Actually answering that question is going to be tough. More detailed geologic surveys of Mars would help, particularly if we can get our hands on some four billion year-old rocks that harbor clues about the ancient atmosphere, or, even better, fossil evidence of ancient life. “We really need paleontologists to go to Mars,” Ramirez said.

Artist’s concept of Mars throughout the terraforming process. Image: Wikimedia

Of course, those among us who aspire to live on Mars are more concerned with its future climate than its past. Could cloud seeding be our latest and greatest terraforming strategy? I posed that question to Chris McKay, an astrobiologist at NASA’s Ames research center who has been leading the scientific discussion on Martian terraforming since the 1990s.

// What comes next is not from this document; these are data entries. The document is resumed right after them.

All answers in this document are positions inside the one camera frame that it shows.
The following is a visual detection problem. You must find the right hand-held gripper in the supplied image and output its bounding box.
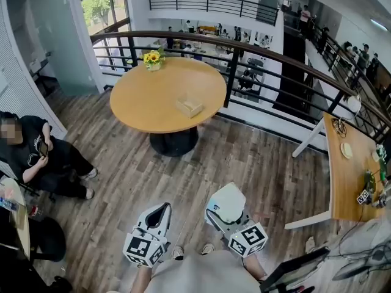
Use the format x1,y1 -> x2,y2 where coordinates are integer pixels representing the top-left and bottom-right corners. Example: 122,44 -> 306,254
204,208 -> 269,259

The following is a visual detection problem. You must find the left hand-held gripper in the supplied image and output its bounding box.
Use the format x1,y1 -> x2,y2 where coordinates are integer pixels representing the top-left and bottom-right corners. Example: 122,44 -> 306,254
122,202 -> 172,268

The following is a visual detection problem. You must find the white soft tissue pack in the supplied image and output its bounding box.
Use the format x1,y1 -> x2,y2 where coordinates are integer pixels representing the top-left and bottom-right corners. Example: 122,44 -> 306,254
206,181 -> 247,225

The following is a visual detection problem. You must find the wooden tissue box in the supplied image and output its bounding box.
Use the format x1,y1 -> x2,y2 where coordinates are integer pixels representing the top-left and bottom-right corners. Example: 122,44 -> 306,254
175,95 -> 204,119

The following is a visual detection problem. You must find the person's left forearm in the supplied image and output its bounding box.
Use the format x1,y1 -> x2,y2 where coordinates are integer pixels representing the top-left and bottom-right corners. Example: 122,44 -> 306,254
130,264 -> 153,293

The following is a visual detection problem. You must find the person's right forearm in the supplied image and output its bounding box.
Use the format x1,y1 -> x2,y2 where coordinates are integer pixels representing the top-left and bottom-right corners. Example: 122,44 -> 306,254
243,251 -> 267,282

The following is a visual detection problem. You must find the person's left shoe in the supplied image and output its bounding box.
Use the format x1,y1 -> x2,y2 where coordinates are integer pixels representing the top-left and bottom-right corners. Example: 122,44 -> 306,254
170,245 -> 185,261

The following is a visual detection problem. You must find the person's beige shirt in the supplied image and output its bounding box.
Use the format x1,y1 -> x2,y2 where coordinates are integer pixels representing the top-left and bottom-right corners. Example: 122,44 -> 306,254
106,248 -> 262,293

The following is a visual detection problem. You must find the black monitor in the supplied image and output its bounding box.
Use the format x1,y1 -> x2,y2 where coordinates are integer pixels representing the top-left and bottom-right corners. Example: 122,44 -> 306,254
259,245 -> 331,293

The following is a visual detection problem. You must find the black office chair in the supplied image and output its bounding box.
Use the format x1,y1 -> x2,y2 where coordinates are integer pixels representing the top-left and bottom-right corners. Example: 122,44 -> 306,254
29,217 -> 67,262

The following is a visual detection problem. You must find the round wooden table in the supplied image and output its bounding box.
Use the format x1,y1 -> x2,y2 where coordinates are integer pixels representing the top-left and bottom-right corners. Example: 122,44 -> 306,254
109,56 -> 227,157

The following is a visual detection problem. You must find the wooden desk with white legs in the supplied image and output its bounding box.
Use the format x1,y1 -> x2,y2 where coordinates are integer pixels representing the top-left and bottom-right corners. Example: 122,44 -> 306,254
285,111 -> 391,230

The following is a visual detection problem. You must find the light wooden side table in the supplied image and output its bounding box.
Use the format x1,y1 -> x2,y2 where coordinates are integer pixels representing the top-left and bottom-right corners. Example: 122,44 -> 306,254
0,177 -> 31,261

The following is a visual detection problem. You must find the spare hand-held gripper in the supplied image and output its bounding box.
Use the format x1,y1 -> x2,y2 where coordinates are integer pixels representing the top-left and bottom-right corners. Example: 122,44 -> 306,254
356,169 -> 391,209

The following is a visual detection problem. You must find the potted sunflower bouquet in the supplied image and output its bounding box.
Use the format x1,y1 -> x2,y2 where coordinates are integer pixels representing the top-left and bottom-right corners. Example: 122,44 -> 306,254
139,46 -> 166,71

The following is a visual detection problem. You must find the small green plant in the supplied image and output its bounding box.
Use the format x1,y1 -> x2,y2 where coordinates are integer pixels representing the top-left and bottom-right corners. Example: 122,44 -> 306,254
375,143 -> 389,183

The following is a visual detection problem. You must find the curved dark metal railing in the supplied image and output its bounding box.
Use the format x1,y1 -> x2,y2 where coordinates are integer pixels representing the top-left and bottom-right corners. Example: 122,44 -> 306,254
90,31 -> 391,145

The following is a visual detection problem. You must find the white round lamp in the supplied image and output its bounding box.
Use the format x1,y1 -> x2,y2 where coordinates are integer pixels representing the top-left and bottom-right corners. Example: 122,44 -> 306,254
346,95 -> 363,114

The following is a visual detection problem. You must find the frosted glass partition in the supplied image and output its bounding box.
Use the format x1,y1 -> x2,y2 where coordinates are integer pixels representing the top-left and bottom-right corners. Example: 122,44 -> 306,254
5,0 -> 99,97

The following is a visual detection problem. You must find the group of background people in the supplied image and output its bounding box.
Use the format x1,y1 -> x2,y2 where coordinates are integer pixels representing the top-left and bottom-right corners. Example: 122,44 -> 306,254
342,40 -> 381,82

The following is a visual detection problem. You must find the large window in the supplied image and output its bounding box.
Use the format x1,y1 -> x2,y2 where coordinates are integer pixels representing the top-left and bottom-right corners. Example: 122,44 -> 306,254
81,0 -> 132,34

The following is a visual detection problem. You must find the black balcony railing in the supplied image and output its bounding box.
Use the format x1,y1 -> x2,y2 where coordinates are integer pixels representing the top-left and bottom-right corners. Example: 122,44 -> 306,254
146,0 -> 279,26

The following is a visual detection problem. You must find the bundle of black cables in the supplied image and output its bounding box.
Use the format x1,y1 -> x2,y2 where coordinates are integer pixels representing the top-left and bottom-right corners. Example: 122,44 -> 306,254
331,221 -> 391,283

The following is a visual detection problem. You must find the coiled dark cable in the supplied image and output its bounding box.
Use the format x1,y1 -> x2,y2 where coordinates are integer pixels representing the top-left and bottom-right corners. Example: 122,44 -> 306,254
331,117 -> 348,139

“This is a very interesting suggestion with useful implications for the terraforming toolkit,” McKay told me in an email. “It nicely illustrates the point that warming early Mars is the blueprint for warming future Mars.”

McKay noted that while Ramirez’s study called for an impact to generate the initial cloud cover on ancient Mars, humans might spark the same process using technology. “The parameters for the clouds are rather specific and maybe unlikely, but we could actively control this process—an option not available on early Mars,” he added.

Of course, we’d need lots of water to smother Mars in clouds, and the best way to get all that water might be to nuke the icy poles, after all. Still, by carefully manipulating cloud cover, it’s possible we wouldn’t have to drop quite so many bombs on our future home.


“You might be able to trigger runaway greenhouse by nuking the poles, but you’d need a lot of bombs, which means a lot of radiation,” Ramirez said. “Cirrus clouds could probably help the warming along.”